2026 meeting between China and Russia's leaders

From 19 to 20 May 2026, the president of Russia, Vladimir Putin, paid a state visit to China at the invitation of CCP general secretary Xi Jinping. This visit was Putin's 25th visit to China, coinciding with the 30th anniversary of the establishment of the strategic partnership between China and Russia, the 25th anniversary of the signing of the Treaty of Good-Neighborliness and Friendly Cooperation between China and Russia, and the start of the China-Russia Year of Education. Putin met with Xi at the Great Hall of the People, where the two leaders held talks.

== Background ==
The previous meeting between Russian President Vladimir Putin and Chinese leader Xi Jinping took place in September 2025, when they attended the annual summit of the Shanghai Cooperation Organisation, after which Putin visited Beijing to attend the 2025 China Victory Day Parade. Participants in that “September 3 Parade” also included North Korean leader Kim Jong Un and Iranian President Masoud Pezeshkian.
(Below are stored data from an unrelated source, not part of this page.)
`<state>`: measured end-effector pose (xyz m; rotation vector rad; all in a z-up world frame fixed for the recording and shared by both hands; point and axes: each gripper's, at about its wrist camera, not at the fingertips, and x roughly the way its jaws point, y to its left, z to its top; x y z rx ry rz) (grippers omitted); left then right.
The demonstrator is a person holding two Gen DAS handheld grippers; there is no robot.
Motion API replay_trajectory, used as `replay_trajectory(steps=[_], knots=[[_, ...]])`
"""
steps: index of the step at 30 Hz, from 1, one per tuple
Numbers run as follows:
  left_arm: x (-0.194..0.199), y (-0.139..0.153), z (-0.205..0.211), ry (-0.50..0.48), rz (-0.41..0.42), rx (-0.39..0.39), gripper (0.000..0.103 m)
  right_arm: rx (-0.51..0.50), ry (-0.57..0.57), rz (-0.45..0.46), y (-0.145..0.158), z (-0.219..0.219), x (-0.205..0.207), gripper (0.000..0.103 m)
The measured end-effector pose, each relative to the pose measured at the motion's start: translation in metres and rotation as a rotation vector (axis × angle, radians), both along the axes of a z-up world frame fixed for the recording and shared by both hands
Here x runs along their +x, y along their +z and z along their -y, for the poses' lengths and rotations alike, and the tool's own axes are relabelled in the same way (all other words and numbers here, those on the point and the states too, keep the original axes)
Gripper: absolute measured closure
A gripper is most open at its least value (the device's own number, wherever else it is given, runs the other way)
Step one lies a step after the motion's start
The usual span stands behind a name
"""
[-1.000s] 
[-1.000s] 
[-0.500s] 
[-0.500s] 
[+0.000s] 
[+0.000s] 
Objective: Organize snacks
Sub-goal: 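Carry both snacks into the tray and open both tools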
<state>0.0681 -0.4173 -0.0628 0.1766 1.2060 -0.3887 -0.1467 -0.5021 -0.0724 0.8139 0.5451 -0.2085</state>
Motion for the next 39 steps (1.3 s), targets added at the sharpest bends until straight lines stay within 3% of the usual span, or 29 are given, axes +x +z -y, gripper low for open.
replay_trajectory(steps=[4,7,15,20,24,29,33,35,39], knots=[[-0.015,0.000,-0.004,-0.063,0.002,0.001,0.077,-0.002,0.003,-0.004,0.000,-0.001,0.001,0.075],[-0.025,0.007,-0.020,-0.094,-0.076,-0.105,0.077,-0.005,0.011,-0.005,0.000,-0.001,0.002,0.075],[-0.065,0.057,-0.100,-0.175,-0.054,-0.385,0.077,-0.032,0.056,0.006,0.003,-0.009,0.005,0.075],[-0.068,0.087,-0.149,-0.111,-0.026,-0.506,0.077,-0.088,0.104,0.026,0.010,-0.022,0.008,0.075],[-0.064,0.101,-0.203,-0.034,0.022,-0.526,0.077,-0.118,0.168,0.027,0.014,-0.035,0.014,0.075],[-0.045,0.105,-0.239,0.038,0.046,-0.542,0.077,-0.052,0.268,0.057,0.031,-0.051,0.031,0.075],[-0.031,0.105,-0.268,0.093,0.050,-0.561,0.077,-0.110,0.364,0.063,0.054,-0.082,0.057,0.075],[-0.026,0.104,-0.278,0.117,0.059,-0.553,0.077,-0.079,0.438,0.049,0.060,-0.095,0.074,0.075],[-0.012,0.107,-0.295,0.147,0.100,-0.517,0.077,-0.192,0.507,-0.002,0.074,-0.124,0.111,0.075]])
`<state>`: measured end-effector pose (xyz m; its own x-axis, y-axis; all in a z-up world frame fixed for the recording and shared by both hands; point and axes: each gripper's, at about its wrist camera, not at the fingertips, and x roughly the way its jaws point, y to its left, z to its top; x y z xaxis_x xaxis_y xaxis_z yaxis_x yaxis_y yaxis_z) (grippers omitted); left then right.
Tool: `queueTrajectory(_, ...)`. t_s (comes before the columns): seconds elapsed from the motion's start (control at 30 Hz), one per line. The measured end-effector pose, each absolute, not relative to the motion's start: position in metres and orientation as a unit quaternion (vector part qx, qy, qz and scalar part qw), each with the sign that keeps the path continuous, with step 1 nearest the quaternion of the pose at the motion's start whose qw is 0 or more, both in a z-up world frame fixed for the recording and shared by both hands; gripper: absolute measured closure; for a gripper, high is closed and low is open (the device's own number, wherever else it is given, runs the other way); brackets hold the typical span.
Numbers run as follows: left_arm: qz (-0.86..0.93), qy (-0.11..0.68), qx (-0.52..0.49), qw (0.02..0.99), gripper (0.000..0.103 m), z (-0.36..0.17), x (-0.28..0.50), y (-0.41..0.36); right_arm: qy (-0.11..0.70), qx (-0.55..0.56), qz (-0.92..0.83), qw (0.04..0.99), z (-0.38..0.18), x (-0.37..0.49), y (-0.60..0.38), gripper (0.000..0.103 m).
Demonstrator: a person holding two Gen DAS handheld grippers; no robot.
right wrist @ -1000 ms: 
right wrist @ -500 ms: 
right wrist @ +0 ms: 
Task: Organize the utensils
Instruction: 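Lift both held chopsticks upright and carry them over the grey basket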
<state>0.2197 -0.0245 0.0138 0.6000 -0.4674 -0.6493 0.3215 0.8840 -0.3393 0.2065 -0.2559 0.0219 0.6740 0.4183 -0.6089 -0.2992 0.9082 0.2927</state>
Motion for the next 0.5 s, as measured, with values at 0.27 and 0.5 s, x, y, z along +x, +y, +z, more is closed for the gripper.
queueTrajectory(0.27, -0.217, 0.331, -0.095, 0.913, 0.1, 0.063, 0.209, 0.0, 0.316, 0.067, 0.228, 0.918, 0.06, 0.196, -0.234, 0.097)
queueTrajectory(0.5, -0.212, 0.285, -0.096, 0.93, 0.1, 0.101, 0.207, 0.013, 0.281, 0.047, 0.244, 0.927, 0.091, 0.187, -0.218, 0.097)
At the invitation of Chinese President and Chinese Communist Party general secretary Xi Jinping, Russian President Vladimir Putin paid a state visit to China from 19 to 20 May. Ahead of his visit, Putin delivered a video address in which he said he was pleased to visit China again at Xi Jinping's invitation. He noted that regular mutual visits and meetings between the Russian and Chinese heads of state constitute an important and indispensable part of the comprehensive development of bilateral relations and of unlocking their truly boundless potential.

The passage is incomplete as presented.